ECLI:NL:CRVB:2014:2168
Centrale Raad van Beroep
- Hoger beroep
- Rechtspraak.nl
Beëindiging van ZW-uitkering en beoordeling van psychische belastbaarheid
In deze zaak gaat het om de beëindiging van de Ziektewet (ZW)-uitkering van appellant, die eerder als schoonmaker werkzaam was. Appellant meldde zich ziek en ontving een ZW-uitkering na het eindigen van zijn dienstverband op 5 december 2009. Het Uitvoeringsinstituut werknemersverzekeringen (Uwv) beëindigde deze uitkering per 9 augustus 2010. Appellant heeft vervolgens een WW-uitkering ontvangen en meldde zich opnieuw ziek op 30 mei 2011. Het Uwv kende hem op voorschotbasis een ZW-uitkering toe, maar concludeerde later dat appellant geen recht had op een ZW-uitkering vanaf 22 oktober 2010. Dit besluit werd door appellant bestreden, maar de rechtbank Alkmaar verklaarde het beroep ongegrond, wat leidde tot hoger beroep bij de Centrale Raad van Beroep.

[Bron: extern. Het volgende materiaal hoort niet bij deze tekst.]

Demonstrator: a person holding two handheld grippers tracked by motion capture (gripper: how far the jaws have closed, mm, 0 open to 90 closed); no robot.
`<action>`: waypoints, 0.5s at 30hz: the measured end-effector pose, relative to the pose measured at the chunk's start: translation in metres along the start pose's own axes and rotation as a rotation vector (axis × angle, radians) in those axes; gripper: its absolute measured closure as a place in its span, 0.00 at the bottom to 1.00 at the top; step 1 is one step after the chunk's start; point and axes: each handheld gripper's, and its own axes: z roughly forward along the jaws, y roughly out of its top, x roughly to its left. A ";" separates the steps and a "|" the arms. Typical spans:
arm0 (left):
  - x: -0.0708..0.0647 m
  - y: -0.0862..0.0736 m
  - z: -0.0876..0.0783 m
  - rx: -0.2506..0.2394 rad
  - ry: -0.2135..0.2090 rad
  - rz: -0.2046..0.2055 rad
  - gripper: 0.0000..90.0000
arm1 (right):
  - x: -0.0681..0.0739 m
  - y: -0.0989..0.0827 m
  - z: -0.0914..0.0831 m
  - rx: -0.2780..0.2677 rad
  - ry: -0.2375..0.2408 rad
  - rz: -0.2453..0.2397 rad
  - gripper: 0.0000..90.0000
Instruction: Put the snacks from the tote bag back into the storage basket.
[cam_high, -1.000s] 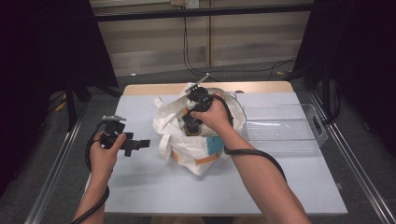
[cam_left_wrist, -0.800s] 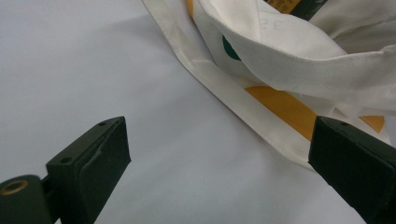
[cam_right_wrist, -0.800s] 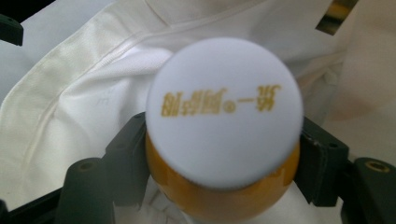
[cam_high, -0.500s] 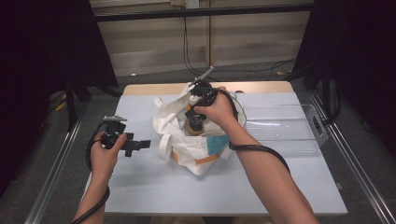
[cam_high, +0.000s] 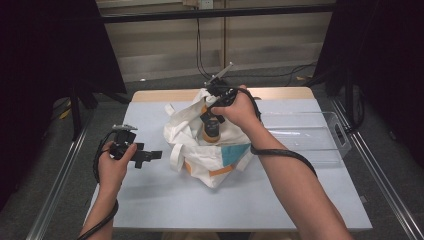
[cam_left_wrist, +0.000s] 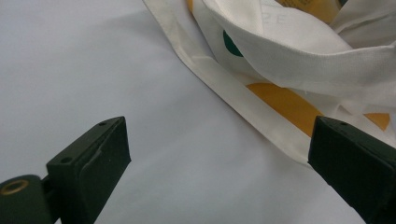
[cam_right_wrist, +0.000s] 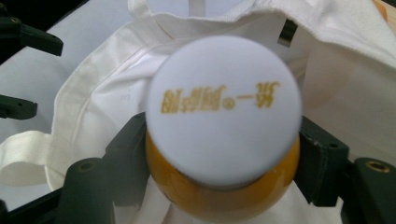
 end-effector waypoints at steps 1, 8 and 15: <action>0.000 0.000 0.000 0.004 0.002 0.001 0.06 | 0.000 0.000 -0.002 -0.003 0.005 0.006 0.34; 0.001 -0.001 0.000 0.006 0.002 -0.008 0.06 | 0.001 0.003 -0.012 -0.005 0.004 0.000 0.34; 0.002 -0.002 -0.001 0.009 -0.003 -0.008 0.06 | 0.003 0.006 -0.021 0.017 0.004 -0.006 0.34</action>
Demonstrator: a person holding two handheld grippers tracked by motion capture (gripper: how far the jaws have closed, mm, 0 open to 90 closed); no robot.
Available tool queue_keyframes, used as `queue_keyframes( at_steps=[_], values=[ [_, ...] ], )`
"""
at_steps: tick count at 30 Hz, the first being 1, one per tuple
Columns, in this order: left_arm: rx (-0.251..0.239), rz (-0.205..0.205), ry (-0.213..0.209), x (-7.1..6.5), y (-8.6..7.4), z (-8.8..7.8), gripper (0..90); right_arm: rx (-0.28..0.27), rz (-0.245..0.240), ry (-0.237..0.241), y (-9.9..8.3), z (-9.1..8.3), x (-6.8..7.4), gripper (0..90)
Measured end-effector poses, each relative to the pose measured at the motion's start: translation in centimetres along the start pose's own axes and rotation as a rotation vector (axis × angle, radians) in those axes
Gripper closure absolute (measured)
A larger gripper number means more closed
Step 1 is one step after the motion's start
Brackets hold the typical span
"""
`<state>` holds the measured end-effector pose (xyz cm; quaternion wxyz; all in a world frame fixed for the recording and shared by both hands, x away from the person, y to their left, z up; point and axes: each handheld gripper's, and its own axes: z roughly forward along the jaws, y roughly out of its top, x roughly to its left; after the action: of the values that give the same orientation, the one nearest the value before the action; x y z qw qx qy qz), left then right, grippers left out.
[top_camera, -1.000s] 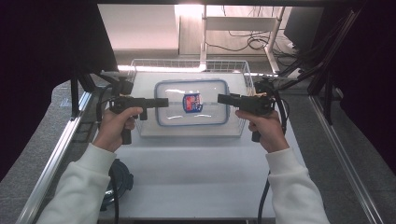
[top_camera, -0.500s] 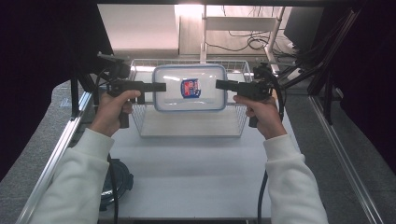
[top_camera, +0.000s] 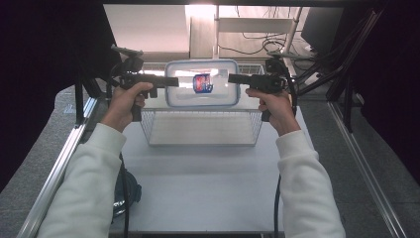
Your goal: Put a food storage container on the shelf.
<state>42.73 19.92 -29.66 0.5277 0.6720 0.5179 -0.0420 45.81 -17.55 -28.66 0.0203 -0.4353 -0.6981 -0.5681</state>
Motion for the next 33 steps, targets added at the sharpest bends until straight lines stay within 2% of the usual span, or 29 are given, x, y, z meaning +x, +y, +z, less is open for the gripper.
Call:
queue_keyframes(
  at_steps=[4, 10, 13, 16, 21, 24, 29, 33],
  values=[
    [0.005, -0.024, 0.01, 1.0, 0.3, 0.5, 44.8, 0.016, 0.034, 0.0, 0.1, 1.0, -0.9, 47.3],
    [-0.01, -0.068, -0.001, 2.0, 0.7, 1.0, 45.6, 0.032, 0.094, -0.014, 0.3, 2.1, -1.7, 45.7],
    [-0.016, -0.106, -0.008, 2.6, 1.0, 1.4, 45.3, 0.041, 0.108, -0.048, 0.6, 2.6, -1.7, 43.4],
    [-0.015, -0.118, 0.003, 2.8, 1.2, 1.7, 44.2, 0.06, 0.134, -0.091, 1.1, 3.4, -1.7, 41.0],
    [-0.023, -0.155, 0.0, 3.4, 1.4, 2.2, 42.4, 0.073, 0.213, -0.108, 1.7, 4.2, -2.3, 40.5],
    [-0.034, -0.176, 0.0, 3.8, 1.4, 2.5, 41.5, 0.076, 0.238, -0.124, 1.8, 4.7, -2.5, 39.4],
    [-0.048, -0.188, -0.004, 4.2, 1.2, 2.9, 39.7, 0.074, 0.278, -0.131, 1.8, 5.1, -3.0, 38.8],
    [-0.061, -0.168, 0.023, 4.1, 1.1, 3.2, 37.0, 0.076, 0.293, -0.128, 1.5, 5.4, -3.3, 37.4]
  ],
)
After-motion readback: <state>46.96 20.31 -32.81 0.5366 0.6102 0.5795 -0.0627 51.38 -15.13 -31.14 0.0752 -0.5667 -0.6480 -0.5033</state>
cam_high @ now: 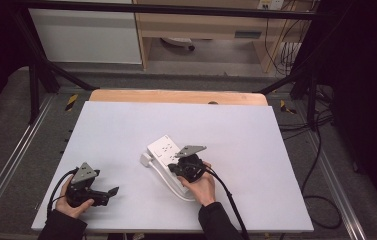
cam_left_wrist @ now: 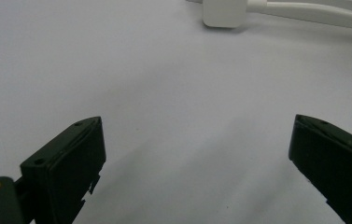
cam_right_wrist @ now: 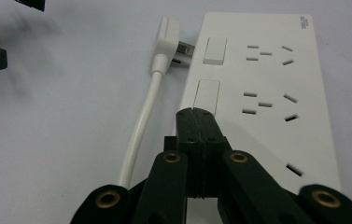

Tijdens de zitting in hoger beroep op 2 april 2014, vertegenwoordigd door zijn advocaat, heeft appellant betoogd dat de rechtbank onvoldoende rekening heeft gehouden met zijn psychische gesteldheid, zoals blijkt uit een GAF-score van 40. Het Uwv heeft het standpunt ingenomen dat deze score niet automatisch wijst op ernstige beperkingen. De Raad heeft de overwegingen van de rechtbank onderschreven en vastgesteld dat de GAF-score niet als enige maatstaf kan dienen voor arbeidsongeschiktheid. De Raad concludeert dat er geen nieuwe medische gegevens zijn die de stelling van appellant ondersteunen dat zijn belastbaarheid is overschat.
De Raad bevestigt de uitspraak van de rechtbank en oordeelt dat het Uwv terecht heeft geoordeeld dat appellant geen recht heeft op een ZW-uitkering. De beslissing is openbaar uitgesproken op 25 juni 2014, waarbij de Raad geen aanleiding ziet voor een veroordeling in de proceskosten.